Cavaco e Sócrates juntos contra referendo europeu
Estado prepara abandono da consulta europeia
José Sócrates concorda com Cavaco Silva e o referendo europeu poderá ser abandonado. Segundo soube o DN, há um acordo tácito entre Presidente da República e primeiro-ministro sobre a necessidade de aprovar um eventual futuro tratado entre os 27 países da União Europeia sem o recurso à consulta popular.
Agora, o difícil vai ser explicar como o Governo muda de opinião. Consciente da delicadeza política da matéria, Sócrates referiu ontem à RTP1 que a realização do referendo é um "compromisso" do Governo, mas que não é "insensível" às palavras do Presidente.
O primeiro-ministro mostrou-se disponível para "ponderar e reflectir" sobre a proposta do Presidente para o abandono do referendo, anunciada ontem em Riga, durante o Encontro de Arraiolos, uma reunião de chefes de Estado europeus. Cavaco convidou os partidos a "meditar serenamente" sobre a melhor maneira de ratificar o próximo tratado da União Europeia . E disse: "Antes de ser designado Presidente da República, nunca me mostrei entusiasmado com o referendo."
O abandono do referendo está a ser acordado entre Presidente da República e primeiro-ministro, mas conta com uma objecção de peso: Marques Mendes, líder do partido que Cavaco Silva dirigiu durante dez anos.
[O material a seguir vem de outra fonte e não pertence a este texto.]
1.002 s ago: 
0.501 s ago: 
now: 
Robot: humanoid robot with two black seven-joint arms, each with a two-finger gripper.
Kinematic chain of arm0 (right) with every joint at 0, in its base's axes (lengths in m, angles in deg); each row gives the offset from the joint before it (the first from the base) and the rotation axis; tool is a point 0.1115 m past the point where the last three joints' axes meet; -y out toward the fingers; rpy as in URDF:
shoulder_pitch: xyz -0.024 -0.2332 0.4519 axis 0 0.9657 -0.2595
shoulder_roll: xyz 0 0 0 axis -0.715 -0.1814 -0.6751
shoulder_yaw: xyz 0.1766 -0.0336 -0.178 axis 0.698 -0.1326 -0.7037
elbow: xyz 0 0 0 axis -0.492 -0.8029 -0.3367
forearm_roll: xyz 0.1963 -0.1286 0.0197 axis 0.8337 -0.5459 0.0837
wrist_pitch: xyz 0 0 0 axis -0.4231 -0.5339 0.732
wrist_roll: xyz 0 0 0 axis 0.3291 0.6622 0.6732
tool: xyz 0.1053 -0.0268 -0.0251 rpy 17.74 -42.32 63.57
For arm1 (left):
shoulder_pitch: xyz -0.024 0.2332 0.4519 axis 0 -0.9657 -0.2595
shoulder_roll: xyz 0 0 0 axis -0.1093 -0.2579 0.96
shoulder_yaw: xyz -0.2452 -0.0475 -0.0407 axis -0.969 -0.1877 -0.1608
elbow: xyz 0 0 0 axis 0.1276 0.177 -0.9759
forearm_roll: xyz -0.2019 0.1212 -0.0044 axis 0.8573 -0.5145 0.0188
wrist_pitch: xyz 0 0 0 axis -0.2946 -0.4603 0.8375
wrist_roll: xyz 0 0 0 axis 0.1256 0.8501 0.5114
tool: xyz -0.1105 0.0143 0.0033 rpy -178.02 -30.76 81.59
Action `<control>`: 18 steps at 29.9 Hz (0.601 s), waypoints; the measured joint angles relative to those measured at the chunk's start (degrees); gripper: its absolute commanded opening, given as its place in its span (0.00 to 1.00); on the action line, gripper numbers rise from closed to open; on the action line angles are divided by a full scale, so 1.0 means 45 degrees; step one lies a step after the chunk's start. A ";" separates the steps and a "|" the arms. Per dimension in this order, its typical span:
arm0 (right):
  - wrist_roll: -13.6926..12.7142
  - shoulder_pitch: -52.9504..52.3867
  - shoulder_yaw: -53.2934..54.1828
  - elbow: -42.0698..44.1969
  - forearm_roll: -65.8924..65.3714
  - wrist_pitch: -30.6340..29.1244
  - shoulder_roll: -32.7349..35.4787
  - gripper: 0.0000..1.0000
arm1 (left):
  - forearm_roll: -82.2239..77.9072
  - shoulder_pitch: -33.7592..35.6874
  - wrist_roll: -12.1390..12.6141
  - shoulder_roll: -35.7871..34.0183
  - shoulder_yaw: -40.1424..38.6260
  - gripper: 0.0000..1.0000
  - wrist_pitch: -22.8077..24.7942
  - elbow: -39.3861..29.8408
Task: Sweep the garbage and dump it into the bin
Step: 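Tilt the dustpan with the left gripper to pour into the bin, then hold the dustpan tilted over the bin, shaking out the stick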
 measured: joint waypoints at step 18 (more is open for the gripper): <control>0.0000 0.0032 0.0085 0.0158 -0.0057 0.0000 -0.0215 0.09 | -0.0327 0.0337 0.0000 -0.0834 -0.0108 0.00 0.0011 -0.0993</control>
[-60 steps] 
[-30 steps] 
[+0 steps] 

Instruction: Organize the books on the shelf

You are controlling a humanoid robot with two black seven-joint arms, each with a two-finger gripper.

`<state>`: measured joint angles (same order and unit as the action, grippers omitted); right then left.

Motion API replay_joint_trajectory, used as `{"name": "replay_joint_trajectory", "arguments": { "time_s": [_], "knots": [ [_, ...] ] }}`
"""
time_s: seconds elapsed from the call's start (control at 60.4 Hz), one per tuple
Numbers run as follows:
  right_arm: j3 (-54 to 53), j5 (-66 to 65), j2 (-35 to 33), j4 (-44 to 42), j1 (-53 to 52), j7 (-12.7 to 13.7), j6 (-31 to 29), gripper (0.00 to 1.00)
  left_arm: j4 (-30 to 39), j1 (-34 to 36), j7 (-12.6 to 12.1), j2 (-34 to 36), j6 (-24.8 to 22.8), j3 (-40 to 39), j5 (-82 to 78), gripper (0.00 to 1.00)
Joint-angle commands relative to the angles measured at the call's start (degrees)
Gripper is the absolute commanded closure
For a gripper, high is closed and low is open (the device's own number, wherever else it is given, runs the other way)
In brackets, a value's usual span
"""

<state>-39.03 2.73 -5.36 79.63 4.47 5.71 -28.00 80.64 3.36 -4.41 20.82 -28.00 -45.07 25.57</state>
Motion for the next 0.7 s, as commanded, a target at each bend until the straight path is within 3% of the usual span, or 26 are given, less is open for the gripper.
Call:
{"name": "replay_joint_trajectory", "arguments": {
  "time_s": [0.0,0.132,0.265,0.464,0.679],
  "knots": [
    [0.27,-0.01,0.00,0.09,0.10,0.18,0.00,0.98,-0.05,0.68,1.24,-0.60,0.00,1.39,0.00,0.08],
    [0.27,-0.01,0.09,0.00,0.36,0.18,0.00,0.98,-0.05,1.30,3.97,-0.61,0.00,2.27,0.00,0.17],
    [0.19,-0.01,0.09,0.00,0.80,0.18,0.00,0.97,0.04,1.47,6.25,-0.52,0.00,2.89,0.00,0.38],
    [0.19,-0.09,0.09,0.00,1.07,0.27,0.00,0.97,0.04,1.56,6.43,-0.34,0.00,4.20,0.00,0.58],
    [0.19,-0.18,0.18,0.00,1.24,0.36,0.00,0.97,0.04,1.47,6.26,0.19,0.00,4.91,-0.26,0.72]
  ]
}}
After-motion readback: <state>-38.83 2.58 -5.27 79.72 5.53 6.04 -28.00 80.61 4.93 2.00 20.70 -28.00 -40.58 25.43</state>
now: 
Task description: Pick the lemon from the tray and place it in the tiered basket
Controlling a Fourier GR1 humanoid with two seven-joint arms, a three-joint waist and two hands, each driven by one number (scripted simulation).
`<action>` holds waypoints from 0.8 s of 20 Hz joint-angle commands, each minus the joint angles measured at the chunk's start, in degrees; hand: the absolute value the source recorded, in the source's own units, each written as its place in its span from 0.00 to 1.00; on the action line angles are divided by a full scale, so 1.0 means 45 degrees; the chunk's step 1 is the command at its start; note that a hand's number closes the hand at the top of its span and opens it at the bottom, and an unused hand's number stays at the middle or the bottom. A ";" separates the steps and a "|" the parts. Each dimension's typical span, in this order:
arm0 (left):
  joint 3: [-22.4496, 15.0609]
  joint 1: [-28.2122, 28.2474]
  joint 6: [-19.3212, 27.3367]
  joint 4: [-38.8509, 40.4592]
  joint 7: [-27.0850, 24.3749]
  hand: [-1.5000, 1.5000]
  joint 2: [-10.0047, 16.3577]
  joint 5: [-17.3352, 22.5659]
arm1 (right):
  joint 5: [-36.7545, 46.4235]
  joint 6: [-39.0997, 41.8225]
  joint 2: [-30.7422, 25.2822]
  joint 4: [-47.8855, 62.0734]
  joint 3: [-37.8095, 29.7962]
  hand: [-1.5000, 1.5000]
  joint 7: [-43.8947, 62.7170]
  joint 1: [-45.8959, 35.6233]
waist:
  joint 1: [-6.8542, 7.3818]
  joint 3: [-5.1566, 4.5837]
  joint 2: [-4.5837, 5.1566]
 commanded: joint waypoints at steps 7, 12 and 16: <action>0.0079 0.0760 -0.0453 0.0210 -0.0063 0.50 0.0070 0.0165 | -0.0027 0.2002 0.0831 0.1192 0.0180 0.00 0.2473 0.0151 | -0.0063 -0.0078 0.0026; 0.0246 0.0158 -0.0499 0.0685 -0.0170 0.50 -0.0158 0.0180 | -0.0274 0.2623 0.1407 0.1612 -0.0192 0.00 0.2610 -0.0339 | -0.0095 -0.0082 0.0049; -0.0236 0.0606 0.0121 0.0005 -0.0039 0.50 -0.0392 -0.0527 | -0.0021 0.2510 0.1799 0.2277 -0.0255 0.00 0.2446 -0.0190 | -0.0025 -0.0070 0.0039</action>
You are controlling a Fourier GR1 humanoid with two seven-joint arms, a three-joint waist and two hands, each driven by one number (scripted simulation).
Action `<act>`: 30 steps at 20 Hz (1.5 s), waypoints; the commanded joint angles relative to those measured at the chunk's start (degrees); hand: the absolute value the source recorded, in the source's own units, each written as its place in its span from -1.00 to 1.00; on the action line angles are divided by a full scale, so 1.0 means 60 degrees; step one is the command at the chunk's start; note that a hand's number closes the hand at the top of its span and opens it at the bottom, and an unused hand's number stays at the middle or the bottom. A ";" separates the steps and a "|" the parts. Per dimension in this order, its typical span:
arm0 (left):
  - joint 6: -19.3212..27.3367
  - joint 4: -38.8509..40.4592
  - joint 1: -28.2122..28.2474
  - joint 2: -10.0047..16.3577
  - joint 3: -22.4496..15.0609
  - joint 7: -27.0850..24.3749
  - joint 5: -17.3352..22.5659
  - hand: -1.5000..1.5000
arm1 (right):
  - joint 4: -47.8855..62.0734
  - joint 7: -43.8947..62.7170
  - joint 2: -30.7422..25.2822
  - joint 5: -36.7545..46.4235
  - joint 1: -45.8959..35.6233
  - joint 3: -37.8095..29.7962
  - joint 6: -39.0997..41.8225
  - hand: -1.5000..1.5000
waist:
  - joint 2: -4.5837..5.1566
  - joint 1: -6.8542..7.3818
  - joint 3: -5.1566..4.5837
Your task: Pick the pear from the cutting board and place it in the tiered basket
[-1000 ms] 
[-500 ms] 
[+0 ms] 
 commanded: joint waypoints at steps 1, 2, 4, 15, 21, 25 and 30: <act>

Como o DN já noticiou, Sócrates sondou Marques Mendes para o conquistar para uma espécie de "pacto de regime" para o abandono do referendo, mas Mendes opôs-se terminantemente. Uma posição já reiterada pelo PSD, depois de Cavaco ter vindo defender que o referendo deve ser reequacionado.
O acordo tácito Sócrates-Cavaco não é único entre os países membros: depois do caos instalado na Europa com o chumbo da Constituição na França e na Holanda, o referendo perdeu popularidade e cresce um movimento para conseguir aprovações rápidas do futuro acordo sem recurso a consultas populares, naturalmente de risco.
Este é um processo que está, no entanto, ainda no início. Até porque falta saber que propostas concretas sobre esta matéria avançará a presidência alemã da União Europeia - que já prometeu novidades para o próximo mês de Junho. O processo deverá prolongar-se pela presidência portuguesa , no segundo semestre do ano. E poderá mesmo resultar numa conferência intergovernamental, no sentido de rever o texto chumbado por França e Holanda.
Com todo o processo ainda envolvido em incógnita, o PS considera a questão da consulta popular ainda "prematura" e mantém o acento no referendo - mas sublinhando que é preciso conhecer a amplitude das alterações que serão introduzidas ao actual quadro de funcionamento da UE. Vitalino Canas, deputado socialista que preside à comissão de Assuntos Europeus, diz que o partido não está interessado em quebrar o compromisso eleitoral que assumiu. "No pressuposto de que o Tratado introduzirá um conjunto de alterações relevantes, como pretendemos, tem de ser objecto de consulta", sublinhou ao DN. Ressalvando que falta conhecer a evolução que terá o texto: "Se o Tratado Constitucional alterasse três vírgulas [ao modelo actual] não seria necessário um referendo."
O deputado diz, no entanto, que esta é uma questão "prematura", dado não estarem ainda assentes os termos e a amplitude da revisão. "Primeiro tem de se resolver o problema do objecto. Só depois se poderá saber" qual a fórmula a seguir. Sobre a hipótese de o referendo vir a revelar-se complicado em termos de calendário - o que acontecerá se for remetido para 2009, ano que contará três actos eleitorais -, Vitalino Canas sublinha que "faltam ainda dois anos" e que a consulta é exequível antes desta data.